WORK TO BE COMPLETED -
Find the line containing "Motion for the" in the data below and repeat it, along with all later lines, exactly through the last one.

COLLECTED MATERIAL -
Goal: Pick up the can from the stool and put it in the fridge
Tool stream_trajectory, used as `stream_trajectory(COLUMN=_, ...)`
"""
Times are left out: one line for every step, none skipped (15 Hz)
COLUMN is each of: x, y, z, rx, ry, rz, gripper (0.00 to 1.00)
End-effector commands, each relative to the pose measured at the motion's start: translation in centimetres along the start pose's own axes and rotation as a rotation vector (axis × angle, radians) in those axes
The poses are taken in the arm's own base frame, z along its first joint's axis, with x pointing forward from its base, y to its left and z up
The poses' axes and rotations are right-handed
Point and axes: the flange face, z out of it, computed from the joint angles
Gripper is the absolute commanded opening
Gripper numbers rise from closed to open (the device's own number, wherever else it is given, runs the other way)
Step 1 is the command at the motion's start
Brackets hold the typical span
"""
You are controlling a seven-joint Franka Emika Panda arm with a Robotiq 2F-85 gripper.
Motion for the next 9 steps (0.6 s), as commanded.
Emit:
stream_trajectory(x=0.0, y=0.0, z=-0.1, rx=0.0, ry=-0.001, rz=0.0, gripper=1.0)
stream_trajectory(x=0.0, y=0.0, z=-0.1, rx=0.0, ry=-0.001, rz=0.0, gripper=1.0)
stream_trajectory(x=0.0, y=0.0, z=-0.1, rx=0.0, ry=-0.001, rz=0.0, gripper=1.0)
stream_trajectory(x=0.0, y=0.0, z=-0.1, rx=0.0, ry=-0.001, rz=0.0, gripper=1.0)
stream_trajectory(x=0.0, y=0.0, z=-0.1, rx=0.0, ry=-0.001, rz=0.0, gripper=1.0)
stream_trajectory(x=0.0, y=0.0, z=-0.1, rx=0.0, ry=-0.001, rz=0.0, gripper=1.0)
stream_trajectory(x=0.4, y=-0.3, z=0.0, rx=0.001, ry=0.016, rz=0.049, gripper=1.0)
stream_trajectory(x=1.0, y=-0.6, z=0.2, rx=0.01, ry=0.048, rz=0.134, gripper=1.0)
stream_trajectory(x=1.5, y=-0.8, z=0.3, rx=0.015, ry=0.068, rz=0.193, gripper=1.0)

FINAL ANSWER -
Motion for the next 9 steps (0.6 s), as commanded.
Emit:
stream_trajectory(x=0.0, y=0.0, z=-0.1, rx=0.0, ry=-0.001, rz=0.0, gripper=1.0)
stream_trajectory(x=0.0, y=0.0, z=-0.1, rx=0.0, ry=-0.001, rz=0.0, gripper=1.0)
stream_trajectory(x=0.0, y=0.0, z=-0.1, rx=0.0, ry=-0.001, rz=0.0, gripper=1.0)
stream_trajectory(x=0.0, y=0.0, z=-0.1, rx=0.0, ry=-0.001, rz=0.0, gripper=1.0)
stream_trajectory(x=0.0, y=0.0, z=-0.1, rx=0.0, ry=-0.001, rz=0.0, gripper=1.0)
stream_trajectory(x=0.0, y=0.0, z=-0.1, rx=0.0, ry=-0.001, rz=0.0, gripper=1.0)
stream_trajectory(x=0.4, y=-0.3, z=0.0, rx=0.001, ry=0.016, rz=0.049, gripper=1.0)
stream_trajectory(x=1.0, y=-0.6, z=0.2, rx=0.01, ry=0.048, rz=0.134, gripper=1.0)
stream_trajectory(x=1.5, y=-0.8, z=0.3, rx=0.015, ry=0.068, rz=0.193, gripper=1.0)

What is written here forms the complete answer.